The Huntington Postから：Opposition To Bernanke Growing In Wake Of Mass. Vote
金曜日の朝にもう一人の上院議員Russ Feingold (D-Wisc.)氏がBernankeの承認を否定すると発表。
Sen. Barbara Mikulski (D-Md.) summed it for many of her colleagues. The decision, she said, “gives me heartburn.”
Along with Mikulski, eight other Democratic senators said they are undecided, including Maria Cantwell (Wash.), Ben Cardin (Md.), Patrick Leahy (Vt.), Carl Levin (Mich.), Amy Klobuchar (Minn.), Bill Nelson (Fla.), Bob Casey (Pa.), Barbara Boxer (D-Calif.) and Debbie Stabenow (Mich.).
Sen. Jay Rockefeller (D-W.V.) declined to say which way he would vote or whether he’s made up his mind.
Republican Sens. Kit Bond (Mo.), John McCain (Ariz.) and Olympia Snowe (Maine) also said they are undecided.
The nine yes votes: Democrats Tom Carper (Del.), Kent Conrad (N.D.), Daniel Inouye (Hawaii), Paul Kirk (Mass.) and Mark Warner (Va.), plus Republicans Susan Collins (Maine), George Voinovich (Ohio) and Lindsey Graham (S.C.), along with independent Joe Lieberman (I-Conn.) all said they’d vote to confirm Bernanke.
The undecideds cited Bernanke’s role in the financial collapse. “Usually at this stage of a vote like that, you have a better sense about it. I’m clearly and definitively undecided,” said Casey. “Part of it is just how we analyze his stewardship at the time when our economy began to go in the wrong direction.”
Sen.

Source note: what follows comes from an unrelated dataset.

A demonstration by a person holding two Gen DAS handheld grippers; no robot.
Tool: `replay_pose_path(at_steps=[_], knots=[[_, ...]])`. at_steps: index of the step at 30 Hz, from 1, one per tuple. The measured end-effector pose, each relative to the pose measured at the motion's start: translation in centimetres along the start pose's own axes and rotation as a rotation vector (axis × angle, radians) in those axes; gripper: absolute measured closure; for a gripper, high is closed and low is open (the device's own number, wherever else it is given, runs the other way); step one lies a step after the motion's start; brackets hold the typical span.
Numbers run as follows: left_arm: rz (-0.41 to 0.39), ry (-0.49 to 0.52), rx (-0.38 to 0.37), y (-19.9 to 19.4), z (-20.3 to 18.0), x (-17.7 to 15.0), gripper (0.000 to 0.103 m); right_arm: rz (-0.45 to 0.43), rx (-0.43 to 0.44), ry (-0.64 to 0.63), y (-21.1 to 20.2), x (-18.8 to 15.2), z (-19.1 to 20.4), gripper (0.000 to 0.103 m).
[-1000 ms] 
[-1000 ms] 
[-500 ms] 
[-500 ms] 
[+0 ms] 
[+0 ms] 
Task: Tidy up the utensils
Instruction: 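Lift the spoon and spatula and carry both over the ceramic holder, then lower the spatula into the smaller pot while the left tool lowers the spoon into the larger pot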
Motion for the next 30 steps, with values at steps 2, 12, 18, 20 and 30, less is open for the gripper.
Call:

Byron Dorgan (D-N.D.) said he’s voting no unless Bernanke tells Congress “who got direct loans from the Fed,” he said. “He’s essentially said to us he doesn’t intend to tell the congress or the American people which investment banks got direct loans from the Fed for the first time in history.”
Sen. David Vitter (R-La.), who opposes Bernanke, said he thinks Democrats might sacrifice him him to distance themselves from the White House. “I do think more people — Democrats, in particular — are looking for separation from the administration on votes, so that could be a factor,” Vitter said.
Sen. Bob Corker (R-Tenn.), a leading Republican on financial issues, said that while he backed Bernanke in committee, he is reserving judgment for the floor, but leaning toward support. “I talked to Ben this morning,” said Corker. “I’ve shared with him, I think this AIG situation has certainly created some issues….You’d have to be sort of not alive to realize, no doubt, this AIG situation certainly has been damaging to the Fed.”
McCain, who has said he believes that his presidential campaign was undone in large part by the financial meltdown, cited it as a reason to pause. “I do think the case is being made that his policies were a major contributor to the meltdown,” he said.
Stabenow said much the same. “I certainly have question about his role in what got us to the point where we had the financial collapse,” she said.
Sen. Richard Shelby (R-Ala.) has made up his mind and is firmly opposed. “I was a Fed defender for 22 years — probably one of the biggest ones on the banking committee,” he said. “Once I got into the weeds on the Fed’s role as a regulator dealing with the holding companies, their regulatory regime, and their record was weak and flawed and that is my beef right now.”